» Task item: The lines below starting at the line containing "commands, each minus" and ending at the line containing "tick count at" are to be repeated exactly, with both ends kept and nothing else added.

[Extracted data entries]
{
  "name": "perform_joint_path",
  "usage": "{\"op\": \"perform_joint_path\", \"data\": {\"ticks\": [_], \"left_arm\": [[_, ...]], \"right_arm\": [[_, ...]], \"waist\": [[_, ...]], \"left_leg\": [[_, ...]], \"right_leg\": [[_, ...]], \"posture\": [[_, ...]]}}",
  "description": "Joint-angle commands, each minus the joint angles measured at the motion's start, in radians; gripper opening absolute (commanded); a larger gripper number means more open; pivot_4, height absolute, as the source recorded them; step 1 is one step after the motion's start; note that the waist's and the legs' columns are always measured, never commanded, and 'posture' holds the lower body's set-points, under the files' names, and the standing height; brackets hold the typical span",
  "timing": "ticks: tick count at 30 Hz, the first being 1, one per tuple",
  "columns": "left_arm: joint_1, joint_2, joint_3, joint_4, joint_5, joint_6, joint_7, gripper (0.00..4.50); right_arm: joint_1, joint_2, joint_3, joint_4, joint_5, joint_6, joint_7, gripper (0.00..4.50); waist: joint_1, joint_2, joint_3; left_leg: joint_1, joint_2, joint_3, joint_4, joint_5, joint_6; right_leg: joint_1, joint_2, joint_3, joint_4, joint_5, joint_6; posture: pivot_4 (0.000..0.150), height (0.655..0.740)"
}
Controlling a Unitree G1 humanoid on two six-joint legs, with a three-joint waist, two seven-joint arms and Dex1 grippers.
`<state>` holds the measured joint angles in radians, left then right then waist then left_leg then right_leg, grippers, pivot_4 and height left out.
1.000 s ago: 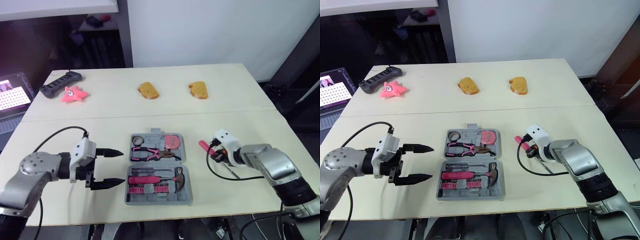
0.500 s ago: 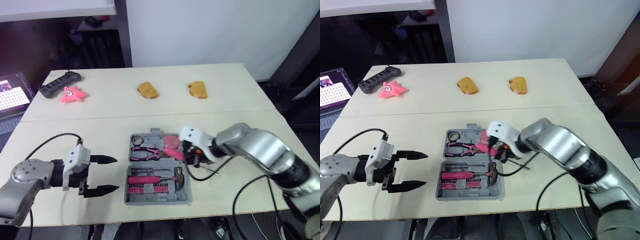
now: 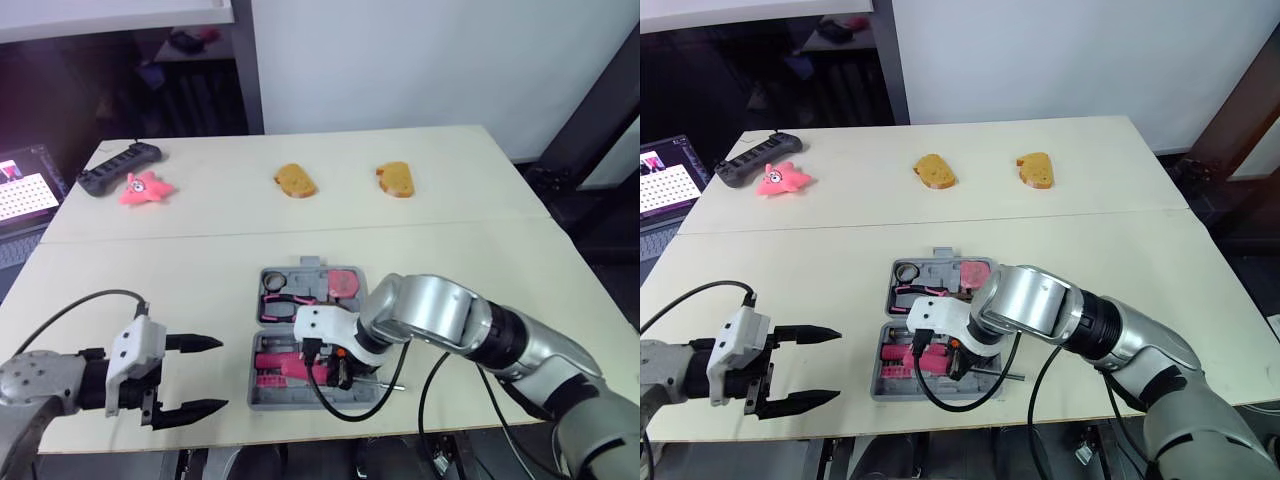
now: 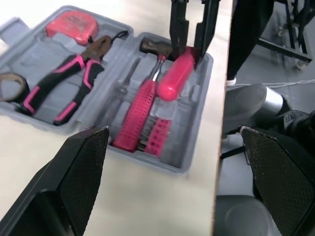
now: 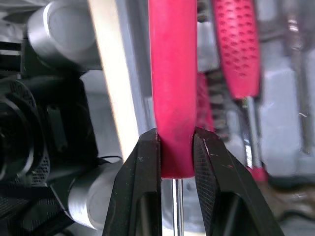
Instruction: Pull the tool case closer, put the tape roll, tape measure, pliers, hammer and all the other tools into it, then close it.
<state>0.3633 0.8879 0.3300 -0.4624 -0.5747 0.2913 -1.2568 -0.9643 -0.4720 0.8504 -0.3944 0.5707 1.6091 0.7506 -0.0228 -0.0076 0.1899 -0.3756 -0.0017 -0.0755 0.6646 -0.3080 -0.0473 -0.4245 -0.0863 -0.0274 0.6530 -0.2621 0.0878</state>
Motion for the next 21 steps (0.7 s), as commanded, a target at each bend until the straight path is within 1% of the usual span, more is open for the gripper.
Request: {"op": "perform_joint_path", "data": {"ticks": [1, 3, 9, 12, 21], "left_arm": [[0.047, -0.009, 0.045, -0.057, -0.015, 0.009, 0.025, 4.5], [0.076, -0.02, 0.059, -0.086, -0.024, 0.018, 0.042, 4.5], [0.167, -0.044, 0.094, -0.117, 0.012, -0.011, 0.062, 4.5], [0.208, -0.054, 0.108, -0.124, 0.027, -0.024, 0.068, 4.5], [0.282, -0.077, 0.152, -0.134, 0.043, -0.048, 0.071, 4.5]], "right_arm": [[-0.037, 0.026, 0.041, 0.004, 0.013, -0.004, -0.005, 0.43], [-0.057, 0.032, 0.077, 0.021, 0.005, -0.025, 0.001, 0.43], [-0.103, 0.1, 0.137, 0.08, -0.002, -0.071, 0.007, 0.43], [-0.122, 0.124, 0.187, 0.116, -0.03, -0.116, 0.007, 0.43], [-0.139, 0.19, 0.256, 0.213, -0.089, -0.197, 0.014, 0.43]], "waist": [[0.0, 0.0, 0.0], [0.001, 0.0, 0.0], [0.002, 0.0, 0.0], [0.0, 0.0, 0.0], [0.001, 0.0, 0.0]], "left_leg": [[0.0, 0.0, 0.0, 0.0, 0.0, 0.0], [0.0, 0.0, 0.0, 0.0, 0.0, 0.0], [0.0, 0.0, 0.0, 0.0, 0.0, 0.0], [0.0, 0.0, 0.0, 0.0, 0.0, 0.0], [0.0, 0.0, 0.0, 0.0, 0.0, 0.0]], "right_leg": [[0.0, 0.0, 0.0, 0.0, 0.0, 0.0], [0.0, -0.001, 0.0, 0.0, 0.0, 0.0], [0.0, 0.0, 0.0, 0.0, 0.0, 0.0], [0.0, 0.0, 0.0, 0.0, 0.0, 0.0], [0.0, 0.0, 0.0, 0.0, 0.0, 0.0]], "posture": [[0.15, 0.74], [0.15, 0.74], [0.15, 0.74], [0.15, 0.74], [0.15, 0.74]]}}
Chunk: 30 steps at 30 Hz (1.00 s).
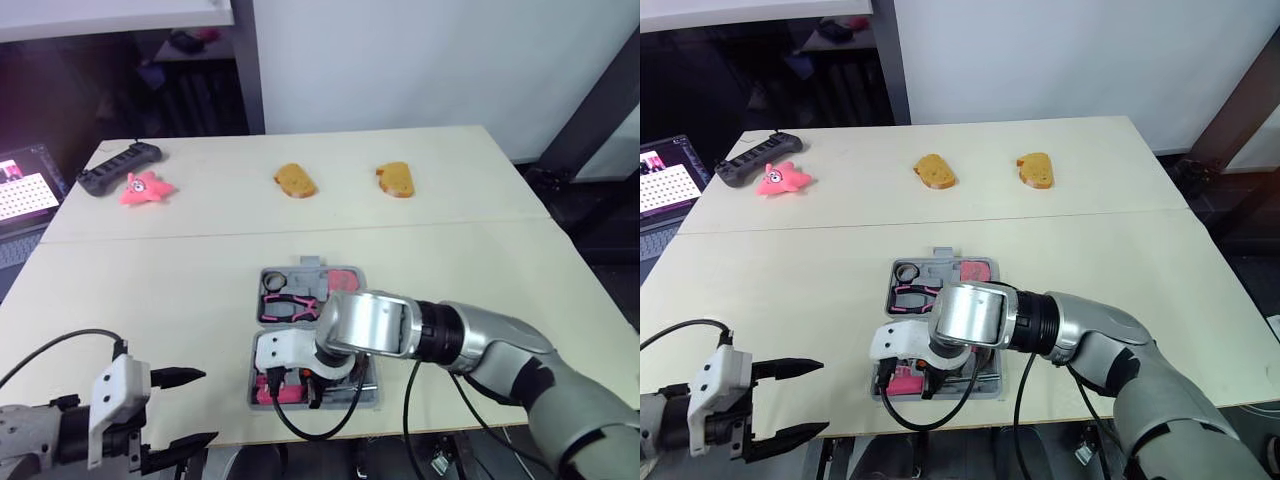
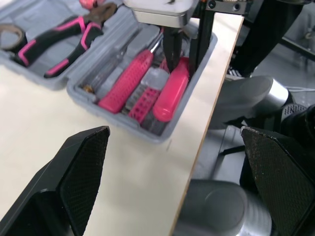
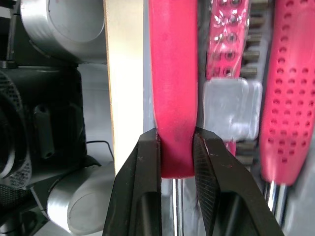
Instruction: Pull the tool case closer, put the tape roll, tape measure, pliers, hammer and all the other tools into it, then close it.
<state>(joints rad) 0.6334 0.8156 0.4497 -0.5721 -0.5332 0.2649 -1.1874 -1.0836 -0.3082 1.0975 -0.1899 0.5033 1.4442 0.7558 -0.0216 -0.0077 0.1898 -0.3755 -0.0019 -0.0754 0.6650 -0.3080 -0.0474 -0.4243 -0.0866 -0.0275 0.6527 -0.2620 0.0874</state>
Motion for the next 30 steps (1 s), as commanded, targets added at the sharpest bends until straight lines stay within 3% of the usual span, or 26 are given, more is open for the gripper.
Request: {"op": "perform_joint_path", "data": {"ticks": [1, 13, 20, 26, 30], "left_arm": [[0.015, -0.006, 0.035, -0.025, 0.003, -0.023, 0.003, 4.5], [0.032, -0.002, 0.049, -0.029, 0.002, -0.031, 0.003, 4.5], [0.016, 0.008, 0.038, -0.019, 0.003, -0.027, 0.0, 4.5], [0.004, 0.016, 0.048, -0.009, -0.006, -0.023, -0.01, 4.5], [-0.009, 0.022, 0.058, 0.0, -0.015, -0.017, -0.018, 4.5]], "right_arm": [[-0.021, 0.03, 0.013, 0.015, -0.027, -0.037, 0.01, 0.43], [-0.005, 0.044, 0.02, 0.022, -0.058, -0.022, 0.01, 0.43], [-0.003, 0.034, -0.026, -0.005, -0.04, 0.018, 0.009, 3.52], [-0.022, -0.009, -0.159, -0.09, 0.025, 0.056, 0.042, 3.52], [0.006, -0.075, -0.26, -0.151, 0.037, -0.043, 0.077, 3.52]], "waist": [[0.0, 0.0, 0.0], [-0.002, 0.0, 0.0], [-0.003, 0.0, 0.0], [0.001, 0.0, 0.0], [0.001, 0.0, 0.0]], "left_leg": [[0.0, 0.0, 0.0, 0.0, 0.0, 0.0], [0.0, 0.0, 0.0, 0.0, 0.0, 0.0], [0.0, 0.0, -0.001, -0.001, 0.0, 0.0], [0.0, 0.0, -0.001, -0.001, 0.0, 0.0], [0.0, 0.0, -0.001, -0.001, 0.0, 0.0]], "right_leg": [[0.0, 0.0, 0.0, 0.0, 0.0, 0.0], [0.0, 0.0, 0.0, 0.0, 0.0, 0.0], [0.0, 0.0, 0.0, 0.0, 0.0, -0.001], [0.0, 0.0, 0.0, -0.001, 0.001, -0.001], [0.0, 0.0, -0.001, -0.001, 0.001, -0.001]], "posture": [[0.15, 0.74], [0.15, 0.74], [0.15, 0.74], [0.15, 0.74], [0.15, 0.74]]}}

» Solution for this task:
  "description": "Joint-angle commands, each minus the joint angles measured at the motion's start, in radians; gripper opening absolute (commanded); a larger gripper number means more open; pivot_4, height absolute, as the source recorded them; step 1 is one step after the motion's start; note that the waist's and the legs' columns are always measured, never commanded, and 'posture' holds the lower body's set-points, under the files' names, and the standing height; brackets hold the typical span",
  "timing": "ticks: tick count at 30 Hz, the first being 1, one per tuple",

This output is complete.